#### [DATASET EXTRACT]
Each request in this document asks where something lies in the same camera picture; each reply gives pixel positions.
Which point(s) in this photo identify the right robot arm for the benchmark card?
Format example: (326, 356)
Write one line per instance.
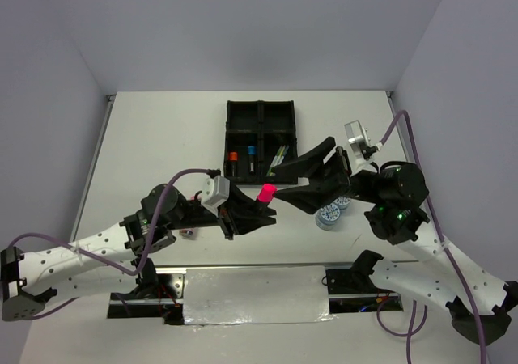
(477, 302)

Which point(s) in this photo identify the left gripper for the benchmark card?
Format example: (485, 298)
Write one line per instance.
(243, 218)

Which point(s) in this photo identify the pink bottle of pens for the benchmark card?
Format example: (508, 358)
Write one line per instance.
(190, 233)

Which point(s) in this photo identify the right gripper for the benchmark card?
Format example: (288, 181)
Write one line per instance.
(334, 177)

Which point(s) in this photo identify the black compartment tray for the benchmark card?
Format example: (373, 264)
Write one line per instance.
(267, 125)

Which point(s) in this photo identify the blue slim pen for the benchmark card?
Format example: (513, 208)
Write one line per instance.
(284, 154)

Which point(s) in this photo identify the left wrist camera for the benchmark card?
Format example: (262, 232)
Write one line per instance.
(214, 193)

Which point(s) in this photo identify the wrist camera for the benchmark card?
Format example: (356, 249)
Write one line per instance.
(214, 193)
(360, 150)

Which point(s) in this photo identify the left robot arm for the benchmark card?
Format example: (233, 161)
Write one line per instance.
(117, 259)

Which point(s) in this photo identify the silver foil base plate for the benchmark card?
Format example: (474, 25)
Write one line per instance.
(256, 295)

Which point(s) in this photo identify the orange tip black highlighter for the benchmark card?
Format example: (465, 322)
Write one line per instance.
(233, 168)

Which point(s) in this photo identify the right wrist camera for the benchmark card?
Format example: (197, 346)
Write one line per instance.
(360, 150)

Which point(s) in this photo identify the pink tip black highlighter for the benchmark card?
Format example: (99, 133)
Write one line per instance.
(261, 207)

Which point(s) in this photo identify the green slim pen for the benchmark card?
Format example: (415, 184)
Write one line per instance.
(280, 154)

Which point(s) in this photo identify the pink highlighter cap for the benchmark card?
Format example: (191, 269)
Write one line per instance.
(266, 195)

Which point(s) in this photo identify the blue tip black highlighter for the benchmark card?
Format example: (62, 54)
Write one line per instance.
(251, 164)

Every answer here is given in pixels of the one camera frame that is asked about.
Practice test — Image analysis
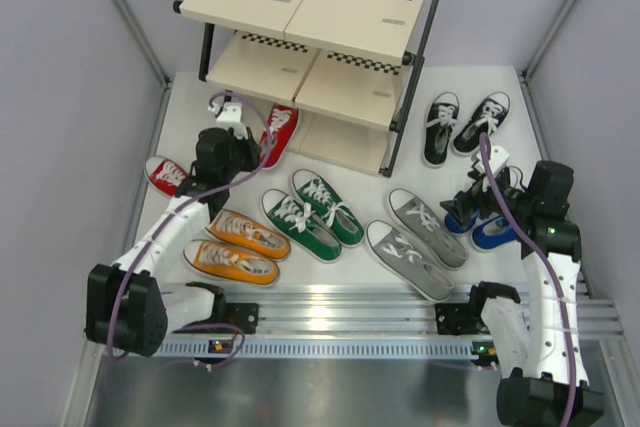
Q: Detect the beige three-tier shoe shelf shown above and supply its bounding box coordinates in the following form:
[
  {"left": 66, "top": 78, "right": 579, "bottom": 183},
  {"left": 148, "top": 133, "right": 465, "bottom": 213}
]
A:
[{"left": 173, "top": 0, "right": 440, "bottom": 176}]

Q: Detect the orange sneaker lower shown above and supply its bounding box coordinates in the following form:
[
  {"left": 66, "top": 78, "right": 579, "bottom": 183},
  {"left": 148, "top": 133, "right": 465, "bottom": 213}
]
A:
[{"left": 183, "top": 240, "right": 280, "bottom": 286}]

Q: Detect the orange sneaker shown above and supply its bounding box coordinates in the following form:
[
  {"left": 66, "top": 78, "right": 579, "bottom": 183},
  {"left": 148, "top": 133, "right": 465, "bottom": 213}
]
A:
[
  {"left": 183, "top": 240, "right": 280, "bottom": 286},
  {"left": 205, "top": 209, "right": 291, "bottom": 261}
]

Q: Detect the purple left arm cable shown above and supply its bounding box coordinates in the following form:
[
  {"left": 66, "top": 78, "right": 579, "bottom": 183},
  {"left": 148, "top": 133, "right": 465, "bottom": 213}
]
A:
[{"left": 104, "top": 90, "right": 275, "bottom": 366}]

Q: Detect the blue sneaker right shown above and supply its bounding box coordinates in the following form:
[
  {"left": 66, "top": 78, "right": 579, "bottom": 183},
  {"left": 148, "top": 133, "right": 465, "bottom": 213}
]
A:
[{"left": 471, "top": 216, "right": 517, "bottom": 252}]

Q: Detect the blue sneaker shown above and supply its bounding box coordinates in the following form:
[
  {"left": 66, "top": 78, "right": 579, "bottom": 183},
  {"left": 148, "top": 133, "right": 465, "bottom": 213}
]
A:
[
  {"left": 444, "top": 211, "right": 479, "bottom": 236},
  {"left": 471, "top": 216, "right": 517, "bottom": 252}
]

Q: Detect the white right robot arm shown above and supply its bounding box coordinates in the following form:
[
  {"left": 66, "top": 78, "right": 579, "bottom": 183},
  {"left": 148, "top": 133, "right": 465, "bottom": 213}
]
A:
[{"left": 441, "top": 158, "right": 605, "bottom": 426}]

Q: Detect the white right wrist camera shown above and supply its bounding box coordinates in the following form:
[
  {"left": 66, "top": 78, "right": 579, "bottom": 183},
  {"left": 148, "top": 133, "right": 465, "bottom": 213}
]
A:
[{"left": 472, "top": 146, "right": 510, "bottom": 176}]

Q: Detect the aluminium mounting rail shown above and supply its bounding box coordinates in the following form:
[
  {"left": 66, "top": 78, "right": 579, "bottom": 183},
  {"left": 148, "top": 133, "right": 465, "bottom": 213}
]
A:
[{"left": 82, "top": 281, "right": 625, "bottom": 363}]

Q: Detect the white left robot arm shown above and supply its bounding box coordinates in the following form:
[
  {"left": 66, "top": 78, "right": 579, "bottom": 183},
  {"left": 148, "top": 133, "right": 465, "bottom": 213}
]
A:
[{"left": 84, "top": 127, "right": 260, "bottom": 357}]

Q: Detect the orange sneaker upper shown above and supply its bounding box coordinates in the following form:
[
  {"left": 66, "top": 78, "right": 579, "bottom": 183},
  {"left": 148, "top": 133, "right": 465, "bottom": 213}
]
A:
[{"left": 205, "top": 209, "right": 291, "bottom": 261}]

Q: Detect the black sneaker left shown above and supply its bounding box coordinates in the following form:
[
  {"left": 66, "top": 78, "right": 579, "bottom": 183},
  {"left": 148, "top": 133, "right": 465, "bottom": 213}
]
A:
[{"left": 423, "top": 92, "right": 460, "bottom": 168}]

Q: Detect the green sneaker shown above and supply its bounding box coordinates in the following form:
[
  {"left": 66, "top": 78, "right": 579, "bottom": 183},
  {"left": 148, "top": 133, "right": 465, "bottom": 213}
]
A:
[
  {"left": 261, "top": 189, "right": 342, "bottom": 263},
  {"left": 291, "top": 169, "right": 364, "bottom": 247}
]

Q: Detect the black sneaker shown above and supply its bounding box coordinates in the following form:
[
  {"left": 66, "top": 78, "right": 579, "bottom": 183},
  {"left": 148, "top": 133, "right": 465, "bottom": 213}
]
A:
[
  {"left": 423, "top": 92, "right": 460, "bottom": 168},
  {"left": 452, "top": 91, "right": 511, "bottom": 156}
]

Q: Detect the grey sneaker lower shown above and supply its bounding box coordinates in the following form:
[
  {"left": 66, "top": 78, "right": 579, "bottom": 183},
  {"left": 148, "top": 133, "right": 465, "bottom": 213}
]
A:
[{"left": 365, "top": 220, "right": 454, "bottom": 303}]

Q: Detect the black sneaker right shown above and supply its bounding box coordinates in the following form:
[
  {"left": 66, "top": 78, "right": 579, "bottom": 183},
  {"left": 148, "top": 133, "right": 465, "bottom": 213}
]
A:
[{"left": 452, "top": 91, "right": 511, "bottom": 156}]

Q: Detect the grey sneaker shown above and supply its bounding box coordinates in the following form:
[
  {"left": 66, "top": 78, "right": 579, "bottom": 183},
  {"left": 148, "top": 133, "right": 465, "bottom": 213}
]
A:
[
  {"left": 387, "top": 188, "right": 469, "bottom": 270},
  {"left": 365, "top": 220, "right": 454, "bottom": 303}
]

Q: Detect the blue sneaker left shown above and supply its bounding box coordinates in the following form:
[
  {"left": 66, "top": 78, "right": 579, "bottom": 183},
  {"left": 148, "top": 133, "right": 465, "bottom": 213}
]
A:
[{"left": 444, "top": 211, "right": 479, "bottom": 236}]

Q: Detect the grey sneaker upper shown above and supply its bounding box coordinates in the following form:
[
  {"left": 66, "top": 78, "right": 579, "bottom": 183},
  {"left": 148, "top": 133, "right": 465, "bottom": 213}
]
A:
[{"left": 387, "top": 188, "right": 469, "bottom": 270}]

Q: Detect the red sneaker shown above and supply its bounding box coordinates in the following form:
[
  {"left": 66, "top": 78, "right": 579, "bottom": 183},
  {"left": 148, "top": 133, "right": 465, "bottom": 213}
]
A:
[
  {"left": 144, "top": 156, "right": 187, "bottom": 197},
  {"left": 263, "top": 104, "right": 300, "bottom": 170}
]

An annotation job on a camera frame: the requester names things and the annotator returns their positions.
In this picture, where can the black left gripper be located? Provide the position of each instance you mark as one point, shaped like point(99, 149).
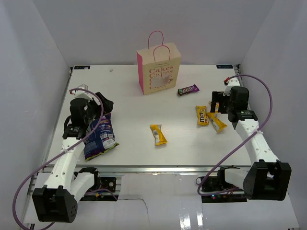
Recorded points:
point(108, 104)

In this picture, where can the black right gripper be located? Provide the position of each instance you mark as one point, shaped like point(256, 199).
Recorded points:
point(218, 97)

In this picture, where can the small yellow snack packet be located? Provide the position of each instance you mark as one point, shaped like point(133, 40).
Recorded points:
point(216, 107)

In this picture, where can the purple brown M&M packet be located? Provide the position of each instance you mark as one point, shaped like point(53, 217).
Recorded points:
point(190, 89)

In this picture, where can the yellow M&M peanut packet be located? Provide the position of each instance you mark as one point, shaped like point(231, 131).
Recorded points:
point(202, 117)

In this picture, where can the yellow snack bar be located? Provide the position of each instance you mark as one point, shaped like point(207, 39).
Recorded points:
point(158, 135)
point(217, 123)

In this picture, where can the purple blue chips bag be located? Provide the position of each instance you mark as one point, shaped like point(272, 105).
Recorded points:
point(102, 140)

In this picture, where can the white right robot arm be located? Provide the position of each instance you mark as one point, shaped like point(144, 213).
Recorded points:
point(268, 178)

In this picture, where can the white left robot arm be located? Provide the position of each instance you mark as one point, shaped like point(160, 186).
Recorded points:
point(57, 200)

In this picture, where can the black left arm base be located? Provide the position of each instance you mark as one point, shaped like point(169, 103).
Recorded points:
point(108, 183)

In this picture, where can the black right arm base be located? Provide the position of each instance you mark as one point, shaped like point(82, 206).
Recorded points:
point(218, 188)

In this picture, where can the beige Cakes paper bag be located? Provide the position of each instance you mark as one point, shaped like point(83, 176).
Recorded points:
point(158, 66)

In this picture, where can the blue left corner label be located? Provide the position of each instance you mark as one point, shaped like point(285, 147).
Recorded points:
point(82, 67)

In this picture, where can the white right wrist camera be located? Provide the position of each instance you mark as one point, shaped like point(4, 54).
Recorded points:
point(233, 82)

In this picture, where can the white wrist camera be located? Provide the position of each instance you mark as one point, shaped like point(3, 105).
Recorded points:
point(82, 93)
point(233, 82)

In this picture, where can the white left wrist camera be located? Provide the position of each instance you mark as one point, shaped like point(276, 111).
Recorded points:
point(82, 93)

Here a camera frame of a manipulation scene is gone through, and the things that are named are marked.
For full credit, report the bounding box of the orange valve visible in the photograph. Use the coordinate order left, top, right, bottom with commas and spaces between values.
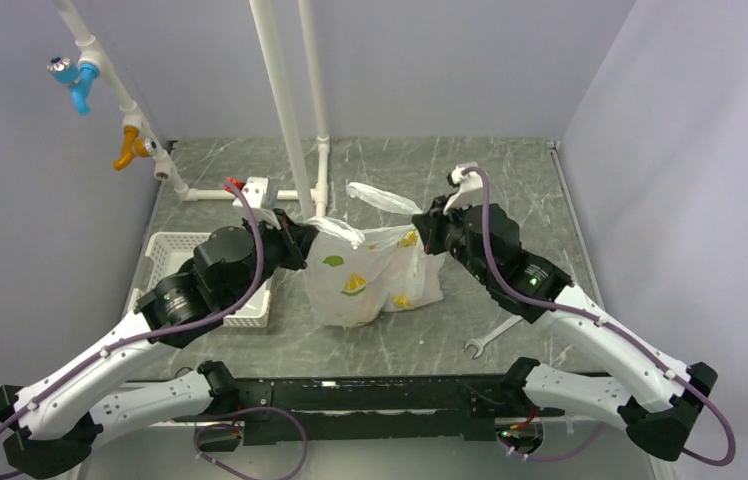
112, 125, 157, 171

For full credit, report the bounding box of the purple cable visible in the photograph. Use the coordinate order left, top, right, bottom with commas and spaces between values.
0, 177, 267, 480
460, 165, 738, 468

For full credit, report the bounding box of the white plastic bag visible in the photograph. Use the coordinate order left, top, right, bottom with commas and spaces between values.
303, 216, 444, 327

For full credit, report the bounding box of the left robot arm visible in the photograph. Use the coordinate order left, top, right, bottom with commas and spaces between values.
0, 210, 317, 479

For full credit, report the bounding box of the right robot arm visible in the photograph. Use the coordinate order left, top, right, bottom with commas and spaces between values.
412, 197, 718, 461

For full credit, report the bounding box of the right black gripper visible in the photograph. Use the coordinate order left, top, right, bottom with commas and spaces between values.
412, 193, 493, 286

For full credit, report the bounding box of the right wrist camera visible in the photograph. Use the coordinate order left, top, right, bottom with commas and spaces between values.
443, 162, 483, 213

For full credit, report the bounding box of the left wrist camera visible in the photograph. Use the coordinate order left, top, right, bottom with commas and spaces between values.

#### [TASK INSTRUCTIONS]
Copy each line of the listing above that contains the word "upper".

#### [EXERCISE RESULT]
Q: Detect the orange sneaker upper shown above and supply its bounding box coordinates in the following form:
Q: Detect the grey sneaker upper shown above and supply its bounding box coordinates in the following form:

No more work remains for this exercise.